Saved data entries:

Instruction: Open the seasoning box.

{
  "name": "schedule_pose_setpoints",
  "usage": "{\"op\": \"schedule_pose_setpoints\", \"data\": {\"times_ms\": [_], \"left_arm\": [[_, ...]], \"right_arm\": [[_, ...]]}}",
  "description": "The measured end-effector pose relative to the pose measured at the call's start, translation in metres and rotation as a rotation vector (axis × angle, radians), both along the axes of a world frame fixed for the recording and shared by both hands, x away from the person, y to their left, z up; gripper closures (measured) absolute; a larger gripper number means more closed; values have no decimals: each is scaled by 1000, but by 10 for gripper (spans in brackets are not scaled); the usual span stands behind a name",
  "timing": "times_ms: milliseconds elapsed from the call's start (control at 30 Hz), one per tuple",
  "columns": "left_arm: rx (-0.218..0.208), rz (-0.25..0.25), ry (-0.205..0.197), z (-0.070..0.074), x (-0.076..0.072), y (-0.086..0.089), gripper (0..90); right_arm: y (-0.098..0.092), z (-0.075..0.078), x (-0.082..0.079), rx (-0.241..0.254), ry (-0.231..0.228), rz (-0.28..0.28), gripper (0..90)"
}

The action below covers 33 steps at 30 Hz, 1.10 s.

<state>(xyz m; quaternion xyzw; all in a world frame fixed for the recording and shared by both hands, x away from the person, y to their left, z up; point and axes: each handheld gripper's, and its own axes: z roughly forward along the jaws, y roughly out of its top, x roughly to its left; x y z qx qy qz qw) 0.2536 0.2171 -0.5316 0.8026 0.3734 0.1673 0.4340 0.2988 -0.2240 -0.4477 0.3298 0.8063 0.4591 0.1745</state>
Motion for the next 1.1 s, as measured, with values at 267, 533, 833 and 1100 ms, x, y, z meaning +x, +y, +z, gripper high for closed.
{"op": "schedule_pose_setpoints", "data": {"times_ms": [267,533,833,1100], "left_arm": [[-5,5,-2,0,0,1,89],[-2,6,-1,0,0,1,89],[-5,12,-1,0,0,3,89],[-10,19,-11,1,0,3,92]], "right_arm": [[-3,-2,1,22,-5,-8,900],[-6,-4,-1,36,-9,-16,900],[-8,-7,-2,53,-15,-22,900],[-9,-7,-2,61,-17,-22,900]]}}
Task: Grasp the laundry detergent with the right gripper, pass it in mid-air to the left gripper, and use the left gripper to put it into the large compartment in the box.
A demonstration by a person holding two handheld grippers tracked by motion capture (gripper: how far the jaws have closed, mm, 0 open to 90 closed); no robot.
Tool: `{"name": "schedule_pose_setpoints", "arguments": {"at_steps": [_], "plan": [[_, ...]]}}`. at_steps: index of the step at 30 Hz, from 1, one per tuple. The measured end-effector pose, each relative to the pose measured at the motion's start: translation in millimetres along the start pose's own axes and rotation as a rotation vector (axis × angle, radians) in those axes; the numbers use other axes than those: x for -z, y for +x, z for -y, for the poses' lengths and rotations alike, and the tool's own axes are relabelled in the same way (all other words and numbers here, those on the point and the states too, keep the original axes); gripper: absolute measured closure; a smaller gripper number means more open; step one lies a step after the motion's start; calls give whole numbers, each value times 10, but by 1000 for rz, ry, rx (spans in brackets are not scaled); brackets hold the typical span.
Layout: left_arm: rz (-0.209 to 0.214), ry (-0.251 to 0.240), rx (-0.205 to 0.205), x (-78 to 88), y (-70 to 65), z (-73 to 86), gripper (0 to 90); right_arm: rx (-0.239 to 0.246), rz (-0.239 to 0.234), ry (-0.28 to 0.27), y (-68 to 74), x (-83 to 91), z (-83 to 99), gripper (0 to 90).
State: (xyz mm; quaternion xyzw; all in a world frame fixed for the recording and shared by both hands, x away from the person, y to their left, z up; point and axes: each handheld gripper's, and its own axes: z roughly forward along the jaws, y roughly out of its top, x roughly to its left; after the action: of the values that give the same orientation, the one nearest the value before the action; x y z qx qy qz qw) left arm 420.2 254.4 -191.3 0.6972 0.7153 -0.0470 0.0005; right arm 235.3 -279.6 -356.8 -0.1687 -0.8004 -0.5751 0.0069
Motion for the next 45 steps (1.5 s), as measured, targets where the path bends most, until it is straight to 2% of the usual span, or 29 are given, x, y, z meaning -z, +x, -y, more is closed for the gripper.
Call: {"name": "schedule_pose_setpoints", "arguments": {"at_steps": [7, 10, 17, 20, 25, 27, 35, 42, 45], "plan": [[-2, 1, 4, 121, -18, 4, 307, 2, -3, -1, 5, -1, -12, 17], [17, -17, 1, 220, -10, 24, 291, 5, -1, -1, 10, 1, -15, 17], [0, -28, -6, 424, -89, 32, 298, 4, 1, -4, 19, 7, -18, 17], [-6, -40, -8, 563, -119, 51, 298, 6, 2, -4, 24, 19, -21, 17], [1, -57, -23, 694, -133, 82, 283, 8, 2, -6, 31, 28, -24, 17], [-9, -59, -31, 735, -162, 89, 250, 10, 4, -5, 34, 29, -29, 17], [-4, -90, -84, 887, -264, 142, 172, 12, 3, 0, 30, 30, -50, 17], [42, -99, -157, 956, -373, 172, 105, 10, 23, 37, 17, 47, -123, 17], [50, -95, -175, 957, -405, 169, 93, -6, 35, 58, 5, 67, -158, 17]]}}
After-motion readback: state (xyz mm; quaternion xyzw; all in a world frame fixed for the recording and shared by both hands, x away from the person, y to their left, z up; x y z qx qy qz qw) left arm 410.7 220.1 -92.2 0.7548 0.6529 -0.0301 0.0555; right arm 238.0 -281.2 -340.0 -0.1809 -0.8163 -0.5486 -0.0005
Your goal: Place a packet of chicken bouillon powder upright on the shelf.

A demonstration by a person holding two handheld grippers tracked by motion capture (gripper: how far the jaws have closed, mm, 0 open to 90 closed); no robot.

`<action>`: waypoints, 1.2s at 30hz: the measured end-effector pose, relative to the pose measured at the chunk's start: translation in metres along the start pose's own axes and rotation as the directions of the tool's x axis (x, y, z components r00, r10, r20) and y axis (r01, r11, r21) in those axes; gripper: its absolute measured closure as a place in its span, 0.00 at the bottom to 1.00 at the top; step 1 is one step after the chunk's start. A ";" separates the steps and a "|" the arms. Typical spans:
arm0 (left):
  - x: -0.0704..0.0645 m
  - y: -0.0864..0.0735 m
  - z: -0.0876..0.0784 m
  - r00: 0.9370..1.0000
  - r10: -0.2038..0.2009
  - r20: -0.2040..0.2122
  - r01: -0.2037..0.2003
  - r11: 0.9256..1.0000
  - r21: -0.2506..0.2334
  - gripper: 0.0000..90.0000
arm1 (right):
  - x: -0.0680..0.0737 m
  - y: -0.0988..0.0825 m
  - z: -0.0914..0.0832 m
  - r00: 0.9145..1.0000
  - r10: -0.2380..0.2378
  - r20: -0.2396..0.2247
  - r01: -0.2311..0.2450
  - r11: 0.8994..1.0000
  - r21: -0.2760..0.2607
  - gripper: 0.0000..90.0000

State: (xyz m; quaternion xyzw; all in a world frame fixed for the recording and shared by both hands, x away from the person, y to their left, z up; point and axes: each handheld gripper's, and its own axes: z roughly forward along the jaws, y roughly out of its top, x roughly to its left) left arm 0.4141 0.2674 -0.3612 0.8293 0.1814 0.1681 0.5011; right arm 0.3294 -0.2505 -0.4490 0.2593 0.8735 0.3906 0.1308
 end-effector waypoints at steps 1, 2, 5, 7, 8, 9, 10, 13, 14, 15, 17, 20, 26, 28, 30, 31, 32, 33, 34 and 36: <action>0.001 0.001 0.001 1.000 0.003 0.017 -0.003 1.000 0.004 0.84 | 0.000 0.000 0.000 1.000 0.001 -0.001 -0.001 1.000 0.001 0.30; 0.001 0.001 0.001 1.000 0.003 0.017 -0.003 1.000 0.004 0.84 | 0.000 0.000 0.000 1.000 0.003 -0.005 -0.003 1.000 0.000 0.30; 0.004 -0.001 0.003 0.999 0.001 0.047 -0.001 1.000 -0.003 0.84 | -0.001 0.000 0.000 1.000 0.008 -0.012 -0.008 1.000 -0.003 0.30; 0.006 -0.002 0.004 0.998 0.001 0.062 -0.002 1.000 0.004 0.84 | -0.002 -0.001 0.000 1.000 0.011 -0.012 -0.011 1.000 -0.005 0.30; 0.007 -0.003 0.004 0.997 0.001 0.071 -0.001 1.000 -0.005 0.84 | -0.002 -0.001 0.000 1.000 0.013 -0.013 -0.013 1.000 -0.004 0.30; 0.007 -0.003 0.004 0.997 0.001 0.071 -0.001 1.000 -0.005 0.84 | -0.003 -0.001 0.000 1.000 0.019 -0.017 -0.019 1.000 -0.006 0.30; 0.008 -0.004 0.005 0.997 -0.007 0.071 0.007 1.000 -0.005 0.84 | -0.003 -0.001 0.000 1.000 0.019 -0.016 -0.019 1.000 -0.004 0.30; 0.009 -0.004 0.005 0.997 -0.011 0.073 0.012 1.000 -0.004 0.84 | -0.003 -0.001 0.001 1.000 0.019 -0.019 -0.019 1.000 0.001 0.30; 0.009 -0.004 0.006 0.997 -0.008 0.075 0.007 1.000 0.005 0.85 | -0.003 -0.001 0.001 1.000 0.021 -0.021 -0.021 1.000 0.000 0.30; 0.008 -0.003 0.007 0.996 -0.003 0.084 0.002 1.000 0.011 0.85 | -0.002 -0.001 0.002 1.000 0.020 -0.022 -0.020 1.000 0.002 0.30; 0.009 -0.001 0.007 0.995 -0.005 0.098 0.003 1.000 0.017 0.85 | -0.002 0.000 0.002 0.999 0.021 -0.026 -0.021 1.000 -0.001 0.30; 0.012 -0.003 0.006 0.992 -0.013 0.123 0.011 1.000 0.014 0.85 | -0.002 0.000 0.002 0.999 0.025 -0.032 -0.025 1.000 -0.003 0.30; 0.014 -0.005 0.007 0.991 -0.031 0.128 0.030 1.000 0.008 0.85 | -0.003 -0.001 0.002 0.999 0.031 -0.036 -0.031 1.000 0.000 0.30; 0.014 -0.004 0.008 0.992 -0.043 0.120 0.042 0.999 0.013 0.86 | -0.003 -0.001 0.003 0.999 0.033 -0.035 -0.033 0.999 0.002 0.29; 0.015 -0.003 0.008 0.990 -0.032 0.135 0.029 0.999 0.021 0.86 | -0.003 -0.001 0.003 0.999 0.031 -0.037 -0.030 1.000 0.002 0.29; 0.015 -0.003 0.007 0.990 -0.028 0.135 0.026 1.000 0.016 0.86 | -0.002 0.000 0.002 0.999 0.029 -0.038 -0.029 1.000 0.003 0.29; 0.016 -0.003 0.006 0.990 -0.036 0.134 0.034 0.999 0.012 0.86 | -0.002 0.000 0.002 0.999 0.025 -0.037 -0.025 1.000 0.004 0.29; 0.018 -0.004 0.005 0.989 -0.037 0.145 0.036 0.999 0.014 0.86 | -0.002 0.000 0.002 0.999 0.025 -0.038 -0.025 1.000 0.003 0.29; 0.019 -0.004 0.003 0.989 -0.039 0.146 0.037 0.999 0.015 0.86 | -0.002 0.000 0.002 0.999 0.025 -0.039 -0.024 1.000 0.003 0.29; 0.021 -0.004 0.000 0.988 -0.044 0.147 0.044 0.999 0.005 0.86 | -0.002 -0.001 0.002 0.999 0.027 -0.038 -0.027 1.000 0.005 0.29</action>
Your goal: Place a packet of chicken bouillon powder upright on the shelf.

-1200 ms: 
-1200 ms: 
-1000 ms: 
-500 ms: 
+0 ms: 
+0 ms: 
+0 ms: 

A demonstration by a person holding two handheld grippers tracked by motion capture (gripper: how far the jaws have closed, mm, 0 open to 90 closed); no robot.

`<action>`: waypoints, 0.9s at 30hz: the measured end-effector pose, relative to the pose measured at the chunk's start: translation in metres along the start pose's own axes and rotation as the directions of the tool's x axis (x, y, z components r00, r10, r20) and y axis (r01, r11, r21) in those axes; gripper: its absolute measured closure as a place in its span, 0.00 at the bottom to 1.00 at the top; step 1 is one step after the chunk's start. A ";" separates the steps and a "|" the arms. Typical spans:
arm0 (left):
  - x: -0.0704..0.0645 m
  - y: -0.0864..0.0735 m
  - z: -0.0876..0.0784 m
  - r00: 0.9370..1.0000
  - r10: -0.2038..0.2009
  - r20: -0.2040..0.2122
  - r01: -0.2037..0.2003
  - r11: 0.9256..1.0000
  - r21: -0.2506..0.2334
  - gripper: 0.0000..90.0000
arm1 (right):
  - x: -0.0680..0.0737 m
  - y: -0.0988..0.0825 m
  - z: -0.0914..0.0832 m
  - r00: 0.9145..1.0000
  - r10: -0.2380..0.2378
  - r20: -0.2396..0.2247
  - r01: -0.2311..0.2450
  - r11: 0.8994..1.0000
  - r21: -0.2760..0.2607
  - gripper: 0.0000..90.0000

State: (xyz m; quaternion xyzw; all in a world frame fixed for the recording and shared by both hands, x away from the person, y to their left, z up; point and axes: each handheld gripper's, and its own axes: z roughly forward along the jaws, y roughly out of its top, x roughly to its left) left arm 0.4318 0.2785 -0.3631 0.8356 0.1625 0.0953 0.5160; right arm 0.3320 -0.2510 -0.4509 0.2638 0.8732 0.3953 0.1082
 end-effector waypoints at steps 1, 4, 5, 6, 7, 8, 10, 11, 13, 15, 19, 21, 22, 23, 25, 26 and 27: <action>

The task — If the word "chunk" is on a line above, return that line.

Reply to the task —
`<action>`: waypoints, 1.2s at 30hz: the measured end-effector pose, relative to the pose measured at the chunk's start: translation in metres along the start pose's own axes and rotation as the directions of the tool's x axis (x, y, z components r00, r10, r20) and y axis (r01, r11, r21) in those axes; gripper: its absolute measured closure as a place in its span, 0.00 at the bottom to 1.00 at the top; step 1 is one step after the chunk's start. A ";" separates the steps and a "|" the arms. Typical spans:
`<action>`: waypoints, 0.9s at 30hz: the measured end-effector pose, relative to the pose measured at the chunk's start: translation in metres along the start pose's own axes and rotation as the directions of the tool's x axis (x, y, z components r00, r10, r20) and y axis (r01, r11, r21) in those axes; gripper: its absolute measured closure as a place in its span, 0.00 at the bottom to 1.00 at the top; step 1 is one step after the chunk's start. A ";" separates the steps and a "|" the arms. Typical spans:

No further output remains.